A dart player throws a dart horizontally at a speed of of 12.4 m/s. The dart hits the board 0.32 meters below the height from which it was thrown. How far away is the player from the board?
h=gt²/2 => t=sqrt(2h/g)
L=vt=v• sqrt(2h/g)
25.17
To find out how far away the player is from the board, we can use the fact that the dart was thrown horizontally.
Since the dart was thrown horizontally, we know that the vertical displacement (change in height) is -0.32 meters.
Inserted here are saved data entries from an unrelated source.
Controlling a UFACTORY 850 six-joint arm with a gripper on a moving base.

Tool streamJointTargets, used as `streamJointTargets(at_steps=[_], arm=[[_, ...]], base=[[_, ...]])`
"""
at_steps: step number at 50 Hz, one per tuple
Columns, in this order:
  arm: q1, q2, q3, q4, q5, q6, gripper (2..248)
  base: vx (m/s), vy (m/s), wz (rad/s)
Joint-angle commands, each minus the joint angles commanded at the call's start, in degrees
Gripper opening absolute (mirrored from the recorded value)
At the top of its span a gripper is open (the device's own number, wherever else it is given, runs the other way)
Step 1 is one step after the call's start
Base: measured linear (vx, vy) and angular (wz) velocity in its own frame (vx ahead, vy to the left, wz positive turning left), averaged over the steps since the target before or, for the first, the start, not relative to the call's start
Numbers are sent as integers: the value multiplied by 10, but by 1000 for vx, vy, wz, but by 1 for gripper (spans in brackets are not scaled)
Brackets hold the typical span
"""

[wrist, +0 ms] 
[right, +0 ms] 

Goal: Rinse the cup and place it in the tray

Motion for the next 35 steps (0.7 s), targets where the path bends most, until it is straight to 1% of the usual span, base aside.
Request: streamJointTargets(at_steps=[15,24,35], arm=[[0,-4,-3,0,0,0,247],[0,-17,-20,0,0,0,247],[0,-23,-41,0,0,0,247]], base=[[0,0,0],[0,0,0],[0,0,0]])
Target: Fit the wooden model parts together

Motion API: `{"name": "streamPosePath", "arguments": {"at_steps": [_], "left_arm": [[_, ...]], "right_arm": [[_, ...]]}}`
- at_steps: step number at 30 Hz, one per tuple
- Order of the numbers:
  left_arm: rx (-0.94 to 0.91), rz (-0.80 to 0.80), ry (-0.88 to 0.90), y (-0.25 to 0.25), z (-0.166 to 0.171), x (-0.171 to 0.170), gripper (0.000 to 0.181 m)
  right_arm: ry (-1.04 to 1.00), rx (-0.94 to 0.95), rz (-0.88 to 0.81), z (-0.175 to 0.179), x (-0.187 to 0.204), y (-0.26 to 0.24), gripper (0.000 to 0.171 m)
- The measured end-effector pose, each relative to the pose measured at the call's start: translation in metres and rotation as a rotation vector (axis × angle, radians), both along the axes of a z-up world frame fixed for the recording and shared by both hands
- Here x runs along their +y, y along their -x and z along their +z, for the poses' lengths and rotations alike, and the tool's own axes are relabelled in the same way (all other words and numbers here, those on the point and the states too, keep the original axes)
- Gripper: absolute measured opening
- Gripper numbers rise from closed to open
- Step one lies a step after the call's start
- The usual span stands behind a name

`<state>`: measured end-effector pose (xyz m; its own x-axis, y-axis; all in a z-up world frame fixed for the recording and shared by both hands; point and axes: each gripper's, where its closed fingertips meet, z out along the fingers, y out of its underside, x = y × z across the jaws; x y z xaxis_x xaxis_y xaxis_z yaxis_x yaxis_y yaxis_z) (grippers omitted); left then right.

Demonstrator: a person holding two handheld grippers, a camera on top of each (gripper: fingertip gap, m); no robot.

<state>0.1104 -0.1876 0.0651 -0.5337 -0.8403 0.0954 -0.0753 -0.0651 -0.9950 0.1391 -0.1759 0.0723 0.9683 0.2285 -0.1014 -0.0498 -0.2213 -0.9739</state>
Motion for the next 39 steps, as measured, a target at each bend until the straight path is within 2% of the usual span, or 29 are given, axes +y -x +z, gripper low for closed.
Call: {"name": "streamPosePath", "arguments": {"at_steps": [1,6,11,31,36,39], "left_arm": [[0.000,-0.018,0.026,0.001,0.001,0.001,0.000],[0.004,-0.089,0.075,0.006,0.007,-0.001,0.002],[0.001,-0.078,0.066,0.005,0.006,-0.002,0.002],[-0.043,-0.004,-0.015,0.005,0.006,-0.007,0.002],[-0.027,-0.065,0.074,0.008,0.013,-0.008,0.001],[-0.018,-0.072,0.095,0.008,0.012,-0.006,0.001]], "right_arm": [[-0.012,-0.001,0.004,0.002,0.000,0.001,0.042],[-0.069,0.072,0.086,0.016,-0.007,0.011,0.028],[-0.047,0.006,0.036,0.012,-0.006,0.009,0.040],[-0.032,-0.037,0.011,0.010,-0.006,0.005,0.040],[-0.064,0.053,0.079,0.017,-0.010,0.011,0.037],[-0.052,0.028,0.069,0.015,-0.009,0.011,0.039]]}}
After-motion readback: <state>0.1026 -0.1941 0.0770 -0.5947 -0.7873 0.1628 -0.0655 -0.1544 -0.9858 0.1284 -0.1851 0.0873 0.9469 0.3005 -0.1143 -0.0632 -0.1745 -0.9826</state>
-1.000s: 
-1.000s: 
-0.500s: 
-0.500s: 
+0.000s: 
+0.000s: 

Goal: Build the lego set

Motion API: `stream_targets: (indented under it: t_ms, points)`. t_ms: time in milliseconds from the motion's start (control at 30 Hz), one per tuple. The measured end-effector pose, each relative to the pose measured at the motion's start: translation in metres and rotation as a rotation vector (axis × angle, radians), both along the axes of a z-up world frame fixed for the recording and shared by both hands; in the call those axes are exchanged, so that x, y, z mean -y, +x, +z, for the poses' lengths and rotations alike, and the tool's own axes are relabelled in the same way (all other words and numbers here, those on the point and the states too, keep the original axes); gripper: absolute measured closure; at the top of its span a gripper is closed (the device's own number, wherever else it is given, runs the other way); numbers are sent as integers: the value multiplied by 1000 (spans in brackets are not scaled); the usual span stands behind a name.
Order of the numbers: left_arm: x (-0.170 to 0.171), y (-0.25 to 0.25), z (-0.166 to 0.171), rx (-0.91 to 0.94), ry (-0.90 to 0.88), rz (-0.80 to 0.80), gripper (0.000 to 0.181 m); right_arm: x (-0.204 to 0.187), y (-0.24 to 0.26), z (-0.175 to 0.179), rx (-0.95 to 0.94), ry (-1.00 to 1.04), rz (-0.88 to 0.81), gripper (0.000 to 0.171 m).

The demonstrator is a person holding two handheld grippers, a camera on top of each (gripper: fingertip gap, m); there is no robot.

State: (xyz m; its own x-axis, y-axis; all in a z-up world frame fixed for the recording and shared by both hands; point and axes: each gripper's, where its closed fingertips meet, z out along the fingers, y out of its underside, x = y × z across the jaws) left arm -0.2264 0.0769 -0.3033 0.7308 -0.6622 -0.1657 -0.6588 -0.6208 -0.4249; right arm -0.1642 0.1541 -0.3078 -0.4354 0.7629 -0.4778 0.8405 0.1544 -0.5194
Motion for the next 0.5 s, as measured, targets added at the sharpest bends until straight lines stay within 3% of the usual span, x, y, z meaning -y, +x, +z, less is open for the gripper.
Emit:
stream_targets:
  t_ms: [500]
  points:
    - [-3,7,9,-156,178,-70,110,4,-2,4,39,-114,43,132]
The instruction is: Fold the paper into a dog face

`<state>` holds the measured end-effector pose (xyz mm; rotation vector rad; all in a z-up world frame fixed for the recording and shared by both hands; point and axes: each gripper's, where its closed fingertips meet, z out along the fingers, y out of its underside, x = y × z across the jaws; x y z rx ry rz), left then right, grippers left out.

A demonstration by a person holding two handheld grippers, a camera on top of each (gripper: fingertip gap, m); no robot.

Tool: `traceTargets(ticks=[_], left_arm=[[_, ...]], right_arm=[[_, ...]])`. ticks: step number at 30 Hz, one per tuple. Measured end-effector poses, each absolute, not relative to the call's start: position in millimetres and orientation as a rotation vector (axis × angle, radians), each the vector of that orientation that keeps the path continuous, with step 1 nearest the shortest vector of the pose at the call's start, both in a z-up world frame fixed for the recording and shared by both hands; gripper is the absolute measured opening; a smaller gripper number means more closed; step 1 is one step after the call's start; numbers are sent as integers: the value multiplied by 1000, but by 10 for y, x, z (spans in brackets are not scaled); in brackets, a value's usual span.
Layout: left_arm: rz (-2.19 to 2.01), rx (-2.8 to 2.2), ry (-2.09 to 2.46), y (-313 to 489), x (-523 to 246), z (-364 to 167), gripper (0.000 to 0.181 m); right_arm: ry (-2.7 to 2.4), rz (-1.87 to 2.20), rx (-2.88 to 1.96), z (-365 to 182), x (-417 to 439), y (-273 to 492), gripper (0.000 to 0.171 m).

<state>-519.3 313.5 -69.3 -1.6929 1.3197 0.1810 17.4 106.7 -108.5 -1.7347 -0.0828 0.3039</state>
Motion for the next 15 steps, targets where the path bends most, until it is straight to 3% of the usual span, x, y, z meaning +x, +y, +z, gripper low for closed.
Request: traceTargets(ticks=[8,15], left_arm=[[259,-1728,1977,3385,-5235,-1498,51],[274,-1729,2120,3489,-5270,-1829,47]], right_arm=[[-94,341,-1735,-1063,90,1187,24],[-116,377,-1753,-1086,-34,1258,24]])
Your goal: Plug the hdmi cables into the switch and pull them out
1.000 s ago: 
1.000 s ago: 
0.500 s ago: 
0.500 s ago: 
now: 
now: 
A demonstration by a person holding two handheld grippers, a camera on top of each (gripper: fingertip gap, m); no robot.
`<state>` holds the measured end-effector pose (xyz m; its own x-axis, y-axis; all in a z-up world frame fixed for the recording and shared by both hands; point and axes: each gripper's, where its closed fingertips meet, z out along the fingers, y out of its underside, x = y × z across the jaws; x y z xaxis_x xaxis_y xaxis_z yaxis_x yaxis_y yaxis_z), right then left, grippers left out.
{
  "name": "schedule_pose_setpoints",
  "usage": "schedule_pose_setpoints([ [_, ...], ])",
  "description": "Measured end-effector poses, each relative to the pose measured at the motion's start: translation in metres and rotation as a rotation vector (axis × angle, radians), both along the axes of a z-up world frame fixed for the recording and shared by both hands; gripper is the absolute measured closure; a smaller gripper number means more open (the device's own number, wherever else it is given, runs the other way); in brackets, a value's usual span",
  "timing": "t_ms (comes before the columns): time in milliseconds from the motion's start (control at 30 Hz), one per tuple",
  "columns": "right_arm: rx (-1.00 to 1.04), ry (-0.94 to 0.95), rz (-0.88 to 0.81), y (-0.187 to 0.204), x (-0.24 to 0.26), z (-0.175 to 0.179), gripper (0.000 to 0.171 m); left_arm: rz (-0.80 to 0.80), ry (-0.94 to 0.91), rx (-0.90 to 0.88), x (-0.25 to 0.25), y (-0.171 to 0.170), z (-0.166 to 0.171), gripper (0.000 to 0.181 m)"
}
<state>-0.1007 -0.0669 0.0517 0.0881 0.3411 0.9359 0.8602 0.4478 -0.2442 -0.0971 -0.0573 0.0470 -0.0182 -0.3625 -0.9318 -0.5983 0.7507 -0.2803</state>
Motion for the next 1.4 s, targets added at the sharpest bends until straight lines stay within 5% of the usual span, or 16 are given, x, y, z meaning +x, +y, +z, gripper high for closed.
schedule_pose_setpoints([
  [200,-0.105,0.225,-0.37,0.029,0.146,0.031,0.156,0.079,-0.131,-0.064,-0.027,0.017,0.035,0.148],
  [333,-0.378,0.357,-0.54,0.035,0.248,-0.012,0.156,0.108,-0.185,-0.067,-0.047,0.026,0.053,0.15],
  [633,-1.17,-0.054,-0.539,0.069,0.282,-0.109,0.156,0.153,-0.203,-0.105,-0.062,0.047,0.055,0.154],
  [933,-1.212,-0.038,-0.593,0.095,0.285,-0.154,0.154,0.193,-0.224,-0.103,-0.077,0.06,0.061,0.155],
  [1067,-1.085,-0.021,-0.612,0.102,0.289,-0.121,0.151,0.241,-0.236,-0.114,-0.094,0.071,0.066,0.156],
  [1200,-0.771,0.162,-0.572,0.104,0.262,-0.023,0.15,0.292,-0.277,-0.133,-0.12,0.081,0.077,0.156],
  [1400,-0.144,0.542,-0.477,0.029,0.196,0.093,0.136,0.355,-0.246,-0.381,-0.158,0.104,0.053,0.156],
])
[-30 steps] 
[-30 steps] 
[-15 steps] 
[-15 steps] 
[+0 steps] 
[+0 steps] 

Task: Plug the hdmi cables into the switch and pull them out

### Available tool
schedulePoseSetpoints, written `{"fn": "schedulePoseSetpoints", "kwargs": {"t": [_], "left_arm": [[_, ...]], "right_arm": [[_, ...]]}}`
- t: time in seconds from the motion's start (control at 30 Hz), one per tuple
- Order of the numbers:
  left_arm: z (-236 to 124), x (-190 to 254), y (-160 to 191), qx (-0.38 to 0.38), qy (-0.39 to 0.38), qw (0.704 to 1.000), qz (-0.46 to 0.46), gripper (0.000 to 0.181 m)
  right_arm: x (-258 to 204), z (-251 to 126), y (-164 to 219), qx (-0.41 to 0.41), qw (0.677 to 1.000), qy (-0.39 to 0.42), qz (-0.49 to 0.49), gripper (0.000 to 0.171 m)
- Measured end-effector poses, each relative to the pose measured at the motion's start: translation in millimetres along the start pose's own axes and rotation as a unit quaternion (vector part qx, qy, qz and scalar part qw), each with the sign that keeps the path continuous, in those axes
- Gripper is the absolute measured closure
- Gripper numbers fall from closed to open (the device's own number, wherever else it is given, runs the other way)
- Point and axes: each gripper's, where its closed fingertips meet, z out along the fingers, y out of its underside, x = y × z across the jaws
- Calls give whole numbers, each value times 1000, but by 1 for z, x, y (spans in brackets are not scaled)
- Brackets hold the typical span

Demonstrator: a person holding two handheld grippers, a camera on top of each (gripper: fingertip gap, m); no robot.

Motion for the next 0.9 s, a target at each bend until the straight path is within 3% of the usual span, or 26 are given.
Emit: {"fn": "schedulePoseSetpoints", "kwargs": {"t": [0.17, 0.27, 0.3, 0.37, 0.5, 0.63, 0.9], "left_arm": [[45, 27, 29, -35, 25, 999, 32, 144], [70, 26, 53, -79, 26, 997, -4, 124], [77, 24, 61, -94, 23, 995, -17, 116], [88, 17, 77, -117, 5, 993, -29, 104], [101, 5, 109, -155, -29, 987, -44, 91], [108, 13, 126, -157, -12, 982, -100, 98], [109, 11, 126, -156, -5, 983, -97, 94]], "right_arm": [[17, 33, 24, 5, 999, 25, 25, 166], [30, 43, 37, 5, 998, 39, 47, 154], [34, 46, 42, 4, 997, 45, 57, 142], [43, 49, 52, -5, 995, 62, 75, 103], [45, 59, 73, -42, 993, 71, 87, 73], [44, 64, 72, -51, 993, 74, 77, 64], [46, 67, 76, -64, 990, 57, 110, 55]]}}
This means the dart hit the board 0.32 meters below the height it was thrown from.
We can use the kinematic equation for vertical motion to solve for the time it takes for the dart to hit the board:
Δy = v0y * t + (1/2) * a * t^2
Since the dart was thrown horizontally, the initial vertical velocity (v0y) is 0 m/s, and the acceleration (a) due to gravity is -9.8 m/s^2. Rearranging the equation:
-0.32 = 0 + (1/2) * (-9.8) * t^2
Simplifying the equation:
0.16 = 4.9 * t^2
Dividing both sides by 4.9:
t^2 = 0.032653
Taking the square root of both sides:
t ≈ 0.1806 seconds
Now, we can use the time to find out how far the player is from the board. Since the dart was thrown horizontally at a speed of 12.4 m/s, the horizontal distance (x) can be found using the equation:
x = v0x * t
where v0x is the initial horizontal velocity. In this case, the horizontal velocity is equal to the speed of the dart, so:
x = 12.4 * 0.1806
x ≈ 2.241 meters
Therefore, the player is approximately 2.241 meters away from the board.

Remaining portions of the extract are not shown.